While recent recovery is gratifying, our economy is battle scarred, weak, and needs delicate handling. Our central and state governments will have little choice but to continue with large fiscal deficits. Including off-balance sheet expenditures and delayed payments, the combined fiscal deficit this year could well exceed 14% of GDP. Yet, our governments may need to spend even more, and channel funds into productive investments into infrastructure, healthcare, education and nutrition. In the midst of all this, we have seen strong foreign currency inflows, particularly into our equity markets.

Here’s an integrated policy mix that might help navigate these trying circumstances.

First, notwithstanding inflation, short-term rates should continue to stay low, as long as net foreign currency flows continue to pour in, and our credit offtake remains subdued. Withdrawing banking liquidity and raising short-term rates would not impact our depressed credit growth. Instead, it could risk attracting fickle carry-seeking currency inflows, and push up money supply even further.

However, whenever credit growth recovers, if inflation still persists, the RBI will have to withdraw the punch bowl of banking liquidity rapidly, using the ample tools in its arsenal.

Second, longer-end interest rates have been repressed by RBI’s interventions in government bond markets. In addition, banks have been encouraged to buy government bonds with surplus banking liquidity and favourable macroprudential rules. Besides increasing money supply, all this has short-changed our savers with interest income well below inflation.

One way around this would be for the government to directly borrow from savers through a special Corona Bond, rather than from banks and the RBI. This would recycle existing money supply rather than adding to it, provide adequate return for long-term savers, reduce the risk of asset bubbles, and allow the government to channel funds into productive investments. Such Corona bonds can be repaid via eventual disinvestments.

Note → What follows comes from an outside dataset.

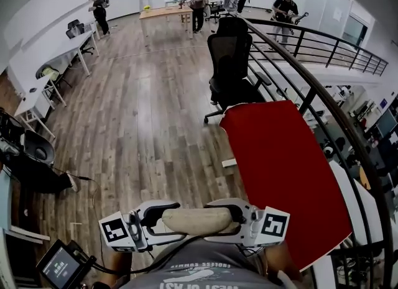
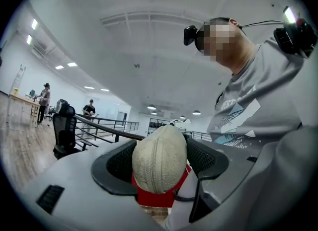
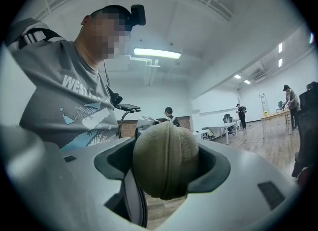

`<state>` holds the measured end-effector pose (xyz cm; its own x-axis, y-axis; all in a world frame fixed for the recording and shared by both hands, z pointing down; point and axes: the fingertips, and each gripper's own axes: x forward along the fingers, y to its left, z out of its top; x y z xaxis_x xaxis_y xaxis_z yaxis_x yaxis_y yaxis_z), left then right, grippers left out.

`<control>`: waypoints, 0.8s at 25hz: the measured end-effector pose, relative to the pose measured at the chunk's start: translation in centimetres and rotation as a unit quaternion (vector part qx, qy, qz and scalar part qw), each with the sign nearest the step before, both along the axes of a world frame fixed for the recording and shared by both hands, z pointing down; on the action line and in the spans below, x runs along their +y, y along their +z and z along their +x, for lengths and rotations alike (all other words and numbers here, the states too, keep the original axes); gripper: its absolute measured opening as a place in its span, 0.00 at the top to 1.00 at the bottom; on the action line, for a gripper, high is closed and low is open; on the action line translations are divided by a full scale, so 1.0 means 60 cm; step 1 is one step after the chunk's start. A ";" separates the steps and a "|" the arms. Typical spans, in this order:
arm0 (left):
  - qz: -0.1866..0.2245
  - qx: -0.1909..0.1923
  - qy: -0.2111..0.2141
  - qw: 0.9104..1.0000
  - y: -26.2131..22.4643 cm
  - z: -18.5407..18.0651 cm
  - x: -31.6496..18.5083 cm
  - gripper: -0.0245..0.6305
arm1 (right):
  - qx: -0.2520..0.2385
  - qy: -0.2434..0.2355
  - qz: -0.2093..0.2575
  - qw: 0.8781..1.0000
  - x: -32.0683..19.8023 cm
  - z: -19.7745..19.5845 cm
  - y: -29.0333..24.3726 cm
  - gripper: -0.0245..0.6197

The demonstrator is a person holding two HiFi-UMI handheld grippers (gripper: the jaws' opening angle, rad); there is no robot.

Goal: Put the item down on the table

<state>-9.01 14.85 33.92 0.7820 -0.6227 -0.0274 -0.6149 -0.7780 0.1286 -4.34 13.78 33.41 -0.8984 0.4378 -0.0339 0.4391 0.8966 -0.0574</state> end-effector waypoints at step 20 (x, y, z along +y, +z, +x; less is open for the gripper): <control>-0.020 -0.001 0.042 0.999 -0.005 -0.069 -0.437 0.47 | 0.005 0.042 -0.028 0.999 -0.431 -0.069 -0.001 0.54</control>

Finally, RBI’s strategy of accumulating foreign currency reserves and preventing excessive rupee appreciation is sensible. This year’s current account surplus is temporary, and there is little evidence yet of carry-seeking flows chasing our interest rates. Inflation suggests that domestic production could still be a challenge. If so, excessive rupee appreciation could hurt domestic industry. The 36-country trade weighted real effective exchange rate (REER) shows that the rupee still remains overvalued by over 16%.

Given the uneven recovery, inflation, and stresses in the economy, strong currency reserves serve as an insurance buffer. In the single year FY08 alone, RBI had purchased $93 billion. Over the next six years to FY14, RBI had to sell it all back and more. High currency gives us space and time to repair our economy and bring back jobs and productivity.

In conclusion

Financial economics is complicated. Our current flexible inflation targeting framework attempts to keep it simple, and ends up being acutely simplistic.

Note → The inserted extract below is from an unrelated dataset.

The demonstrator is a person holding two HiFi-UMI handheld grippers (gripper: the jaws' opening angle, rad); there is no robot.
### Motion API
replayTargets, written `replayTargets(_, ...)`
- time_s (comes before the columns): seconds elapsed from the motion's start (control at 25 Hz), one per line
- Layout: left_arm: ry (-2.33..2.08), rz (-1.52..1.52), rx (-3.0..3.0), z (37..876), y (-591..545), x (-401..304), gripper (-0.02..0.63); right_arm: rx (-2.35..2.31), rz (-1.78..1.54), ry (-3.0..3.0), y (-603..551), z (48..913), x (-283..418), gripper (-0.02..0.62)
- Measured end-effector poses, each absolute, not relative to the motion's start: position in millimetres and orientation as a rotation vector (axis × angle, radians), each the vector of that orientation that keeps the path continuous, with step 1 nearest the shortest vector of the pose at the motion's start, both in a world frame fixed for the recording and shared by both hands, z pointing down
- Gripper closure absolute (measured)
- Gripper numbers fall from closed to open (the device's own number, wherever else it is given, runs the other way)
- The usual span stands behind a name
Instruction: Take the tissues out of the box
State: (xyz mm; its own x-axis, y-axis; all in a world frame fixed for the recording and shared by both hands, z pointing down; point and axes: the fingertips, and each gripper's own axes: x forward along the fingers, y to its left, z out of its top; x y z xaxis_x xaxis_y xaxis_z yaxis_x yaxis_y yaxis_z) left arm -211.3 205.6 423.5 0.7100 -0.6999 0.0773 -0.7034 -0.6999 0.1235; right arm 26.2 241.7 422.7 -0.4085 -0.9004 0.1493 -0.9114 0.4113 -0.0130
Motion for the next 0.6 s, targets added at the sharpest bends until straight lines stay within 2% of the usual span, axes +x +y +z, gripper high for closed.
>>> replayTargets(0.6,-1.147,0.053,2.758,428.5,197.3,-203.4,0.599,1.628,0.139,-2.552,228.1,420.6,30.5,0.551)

At best, it might have served as a rule-based carrot and stick that would goad the government to pursue prudent policies. Through the pandemic, however, as the inadequacies became obvious, we have moved to paying lip-service to inflation targeting, while pursuing a de facto and fairly opaque integrated policy framework.

Over time, the current status quo is neither sustainable nor desirable.We may eventually have to debate and formalize a new realistic integrated policy framework to replace inflation targeting.